I figured I would just skip the play by play and just catch you up to the here and now so here it is. I had bloodwork done a few weeks ago but I guess the results didn't make the doctors happy so I had to go back and have it repeated the other day. It will be about a week before we get those results back and then we will go from there. I would love to tell you what some of the results of the first set of tests were because some of them were VERY encouraging but I'll wait until we get these second results instead. I just don't want to get mine or anyone else's hopes up.
Over the past month I have been in ALOT of pain that seems to just get worse with time. Right after the surgery everything in my neck was numb so I didn't feel much. As the nerves have reconnected I've began getting shooting pains and feeling like I had fire in my veins. I've also still had some numbness and my right arm likes to go numb on me. I've tried every pain killer I have (which is quite a few at this point) and none of them have even taken the edge off much less stopped the pain.
I informed Dr. BC of this over a week ago and his answer was that most of his patients feel better not worse and he doesn't know what could be causing this. That was followed by oh it is probably the fact that my calcium dropped from 10.5 to 8.5. That MUST be it. In other words, he doesn't know and doesn't care to know. :(
Finally last week I complained yet again to them about the pain (I can't sleep or function normally) and Dr BC's office set me up with a pain specialist. I went to see him on Thursday morning and was given yet another pain killer to try. The doctor was very nice, very excited to get to meet a MEN2a patient (said he'd been waiting 15 years. LOL), and we talked about homeschooling.
He did a thorough exam and made lots of notes so I was happy with what he was doing. I have another appointment in three weeks and we will see if I've made any progress at that time. He says that all feeling should eventually come back and the pain should go away but in the meantime it's not fair for me to suffer so he will take care of me. That's nice to finally hear from a doctor.
No one has said anything about the fact that I gained 15lbs right after the surgery. It's starting to make me mad that it's not even something they feel is worth bothering with. I personally find that pretty important and plan on being a royal pain in the butt until someone says or does something about it!!
Next week is very busy for us. I finally found the kids a Pediatric Endocrinologist and they have an appointment on Monday, July 11th. His name is Dr Frederick Weber in Lake City, Florida and he has had MEN2a patients in the past. He said it's been a long time but hey, at least he's treated them before and that's better than what we usually get. I'm really hoping this works out because I hate looking for doctors for all of us all the time. Nobody gets how draining that is on me.
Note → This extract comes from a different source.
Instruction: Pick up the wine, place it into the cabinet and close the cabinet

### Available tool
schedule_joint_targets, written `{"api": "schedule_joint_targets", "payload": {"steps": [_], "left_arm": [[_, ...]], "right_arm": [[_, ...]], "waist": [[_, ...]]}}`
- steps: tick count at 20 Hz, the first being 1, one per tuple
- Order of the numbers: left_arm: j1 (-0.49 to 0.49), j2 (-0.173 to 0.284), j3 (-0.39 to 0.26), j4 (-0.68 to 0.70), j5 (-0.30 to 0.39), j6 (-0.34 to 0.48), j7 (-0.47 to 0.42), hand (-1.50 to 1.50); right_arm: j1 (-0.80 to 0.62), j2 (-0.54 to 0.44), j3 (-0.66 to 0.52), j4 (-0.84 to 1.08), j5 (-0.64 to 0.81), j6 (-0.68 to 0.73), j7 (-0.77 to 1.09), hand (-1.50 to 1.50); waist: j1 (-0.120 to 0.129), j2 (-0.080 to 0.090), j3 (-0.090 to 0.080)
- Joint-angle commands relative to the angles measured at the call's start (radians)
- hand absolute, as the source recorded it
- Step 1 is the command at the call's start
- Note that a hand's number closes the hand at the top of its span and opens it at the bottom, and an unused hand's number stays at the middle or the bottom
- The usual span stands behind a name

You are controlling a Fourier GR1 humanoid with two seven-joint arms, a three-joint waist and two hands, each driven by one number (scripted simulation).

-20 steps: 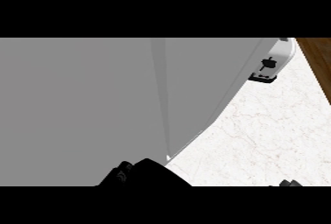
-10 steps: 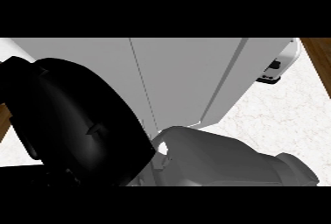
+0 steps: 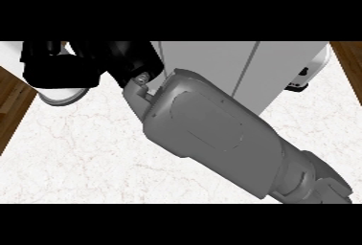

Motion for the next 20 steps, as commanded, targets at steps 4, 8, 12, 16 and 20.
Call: {"api": "schedule_joint_targets", "payload": {"steps": [4, 8, 12, 16, 20], "left_arm": [[-0.03, 0.003, 0.058, 0.035, 0.034, -0.014, 0.025, 1.5], [-0.013, -0.013, 0.035, 0.007, 0.014, -0.018, 0.027, 1.5], [-0.042, -0.009, 0.051, 0.005, 0.042, 0.029, 0.039, 1.5], [-0.04, 0.001, 0.048, -0.013, 0.032, 0.039, 0.054, 1.5], [-0.062, -0.002, 0.049, -0.004, 0.035, 0.043, 0.054, 1.5]], "right_arm": [[0.012, -0.012, -0.057, 0.269, 0.014, 0.062, -0.172, 1.5], [0.046, -0.055, -0.052, 0.311, 0.021, 0.071, -0.231, 1.5], [0.078, -0.1, -0.051, 0.315, 0.023, 0.107, -0.262, 1.5], [0.082, -0.117, -0.065, 0.325, 0.038, 0.088, -0.287, 1.5], [0.12, -0.118, -0.05, 0.327, 0.044, 0.108, -0.336, 1.5]], "waist": [[-0.018, 0.011, 0.001], [-0.002, 0.017, 0.0], [-0.016, 0.025, 0.001], [-0.012, 0.024, 0.002], [-0.025, 0.034, 0.001]]}}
On Tuesday, July 12th the kids and I have bloodwork at the lab here. Both kids are getting full thyroid panels done so we can check an make sure they are on the right Synthroid dosage plus we will check their calcium levels to make sure they are doing alright. Sis has been stable the last few times we've checked so hopefully she stays that way. Big B was normal last time and I'm really hoping he is again this time. We're keeping our fingers crossed anyway. I'm getting full thyroid panels and I'm not sure what else since the other lab took blood on Friday. If I hear that my thyroid levels are normal I'm going to scream. I really am because I'm having so many symptoms of hypothyroidism it isn't even funny! I'm so tired of feeling like hell all the time.
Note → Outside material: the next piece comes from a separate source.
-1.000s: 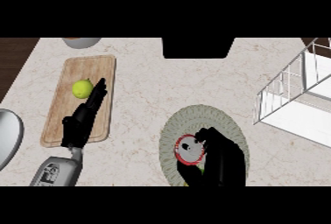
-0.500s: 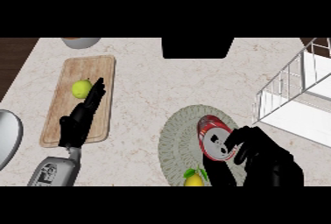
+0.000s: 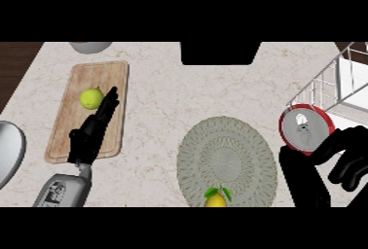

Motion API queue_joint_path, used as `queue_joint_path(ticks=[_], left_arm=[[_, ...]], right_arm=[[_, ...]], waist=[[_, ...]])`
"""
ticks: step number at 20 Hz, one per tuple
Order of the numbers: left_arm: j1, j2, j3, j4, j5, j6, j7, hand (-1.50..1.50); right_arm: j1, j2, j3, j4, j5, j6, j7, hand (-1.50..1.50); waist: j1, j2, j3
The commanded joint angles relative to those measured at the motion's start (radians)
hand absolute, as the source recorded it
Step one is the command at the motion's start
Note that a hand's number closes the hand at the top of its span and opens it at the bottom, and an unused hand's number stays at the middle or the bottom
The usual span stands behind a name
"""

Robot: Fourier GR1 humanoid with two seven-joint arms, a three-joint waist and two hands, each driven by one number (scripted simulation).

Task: Pick the can from the placemat and place it in the tiered shelf

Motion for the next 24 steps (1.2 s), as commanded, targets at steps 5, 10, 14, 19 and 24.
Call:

The doctors also suspect that I am currently hypocalcemic because I have alot of facial and hand tingling. The pain specialist the other day also said he believes I'm hypocalcemic because of something with my reflexes. I don't remember what he said exactly but something about the way my reflexes responded told him that my calcium levels were low. I guess we'll see right?
Next month we all have a Dermatologist appointment on August 11th. Sis will be getting the spot on her scalp checked to make sure it is alopecia areata and that the hair is growing back alright, she'll be getting the spot on her back checked, and she'll have the keloids on her thyroid scar checked. Big B will be getting his keloids on his thyroid scar checked and that's honestly all he needs looked at right now.
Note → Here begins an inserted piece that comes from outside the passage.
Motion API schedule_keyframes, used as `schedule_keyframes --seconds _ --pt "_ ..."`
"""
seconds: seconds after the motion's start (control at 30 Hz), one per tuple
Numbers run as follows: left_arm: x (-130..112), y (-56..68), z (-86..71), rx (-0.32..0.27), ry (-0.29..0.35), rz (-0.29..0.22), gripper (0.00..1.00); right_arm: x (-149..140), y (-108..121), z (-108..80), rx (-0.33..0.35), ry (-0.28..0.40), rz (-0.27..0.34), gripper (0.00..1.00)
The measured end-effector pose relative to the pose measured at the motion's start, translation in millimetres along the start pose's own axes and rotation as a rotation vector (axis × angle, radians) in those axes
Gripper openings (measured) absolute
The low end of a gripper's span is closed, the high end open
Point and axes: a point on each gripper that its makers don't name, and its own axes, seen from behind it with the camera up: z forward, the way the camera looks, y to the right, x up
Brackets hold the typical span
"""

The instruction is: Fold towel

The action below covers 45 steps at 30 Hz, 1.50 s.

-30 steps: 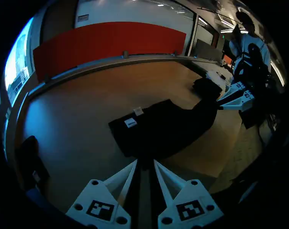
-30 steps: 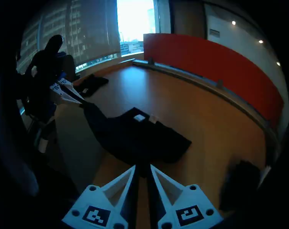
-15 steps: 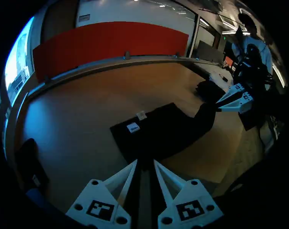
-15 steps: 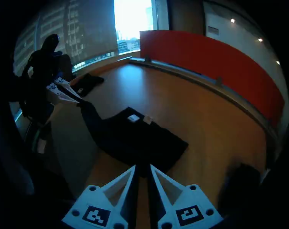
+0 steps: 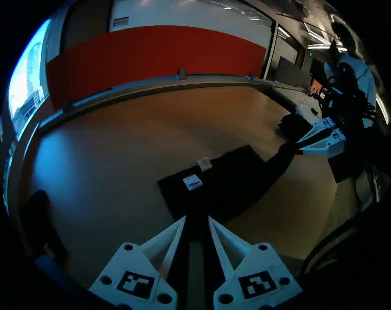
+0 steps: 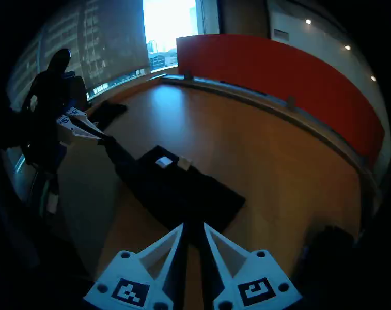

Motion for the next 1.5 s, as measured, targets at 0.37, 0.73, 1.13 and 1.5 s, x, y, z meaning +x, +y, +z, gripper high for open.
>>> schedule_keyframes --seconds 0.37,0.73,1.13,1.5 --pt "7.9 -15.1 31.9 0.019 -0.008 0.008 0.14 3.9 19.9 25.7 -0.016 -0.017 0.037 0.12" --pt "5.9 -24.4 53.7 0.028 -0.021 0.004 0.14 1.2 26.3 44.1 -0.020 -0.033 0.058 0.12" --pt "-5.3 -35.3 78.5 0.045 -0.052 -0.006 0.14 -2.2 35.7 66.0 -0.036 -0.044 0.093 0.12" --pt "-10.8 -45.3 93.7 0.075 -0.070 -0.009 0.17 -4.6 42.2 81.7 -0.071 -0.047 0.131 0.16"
I will be getting the works. LOL. I need to have my scars from both surgeries checked, ALL my moles on my body checked because they have all doubled in size since the first surgery, a skin condition I have checked, my acne checked, and some moles biopsied. Basically I'm a skin wreck. :) I figure if we're going to get looked at we might as well get it all done at once!
I'm also suppose to go back down to Tampa on July 25th to have them remove the whatever it is from my forearm but at this point I really don't want to. If I'm having this much trouble keeping my calcium levels up WITH it in how bad is it going to get when they take it out? So I'm not sure what I'll do at this point but I'm waiting until my test results come back before I make a decision.
I just hope the pain ends soon because it is staring to wear on me. It's so hard hurting nonstop. I can't lift things, or hold things, and if the children touch me wrong I almost burst into tears. I don't want to live my life like this. Hopefully once all the nerves in my neck and shoulder heal then I will be back to normal. If not... well I just don't want to think about that right now.